WHAT YOU SHOULD DO ▸
List all lines of the data that include the string "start".

-*-

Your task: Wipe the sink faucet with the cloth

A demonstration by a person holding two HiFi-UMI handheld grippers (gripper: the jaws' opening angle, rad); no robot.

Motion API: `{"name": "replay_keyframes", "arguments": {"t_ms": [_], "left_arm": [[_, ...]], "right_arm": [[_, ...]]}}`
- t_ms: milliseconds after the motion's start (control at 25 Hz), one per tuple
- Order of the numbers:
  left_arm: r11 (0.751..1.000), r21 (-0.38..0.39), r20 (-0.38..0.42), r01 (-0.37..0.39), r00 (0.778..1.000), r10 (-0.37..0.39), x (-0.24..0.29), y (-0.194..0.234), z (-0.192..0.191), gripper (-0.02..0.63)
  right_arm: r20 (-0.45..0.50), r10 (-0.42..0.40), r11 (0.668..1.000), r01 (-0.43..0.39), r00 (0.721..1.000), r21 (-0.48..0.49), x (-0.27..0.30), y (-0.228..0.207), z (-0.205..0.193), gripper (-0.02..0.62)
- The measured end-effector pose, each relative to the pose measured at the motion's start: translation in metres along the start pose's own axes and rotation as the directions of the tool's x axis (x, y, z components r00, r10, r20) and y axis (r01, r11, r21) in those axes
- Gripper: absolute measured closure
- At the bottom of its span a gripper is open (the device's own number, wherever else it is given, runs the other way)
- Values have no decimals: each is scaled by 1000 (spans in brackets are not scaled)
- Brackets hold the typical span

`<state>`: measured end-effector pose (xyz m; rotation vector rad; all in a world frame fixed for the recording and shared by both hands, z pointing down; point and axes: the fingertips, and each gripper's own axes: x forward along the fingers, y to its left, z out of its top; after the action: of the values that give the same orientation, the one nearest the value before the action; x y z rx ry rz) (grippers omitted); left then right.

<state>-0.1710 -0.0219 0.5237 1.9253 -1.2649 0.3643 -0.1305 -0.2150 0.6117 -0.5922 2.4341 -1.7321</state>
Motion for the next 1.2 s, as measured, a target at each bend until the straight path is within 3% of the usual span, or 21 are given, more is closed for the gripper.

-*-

RESULT OF THIS TASK ▸
- t_ms: milliseconds after the motion's start (control at 25 Hz), one per tuple
- The measured end-effector pose, each relative to the pose measured at the motion's start: translation in metres along the start pose's own axes and rotation as the directions of the tool's x axis (x, y, z components r00, r10, r20) and y axis (r01, r11, r21) in those axes

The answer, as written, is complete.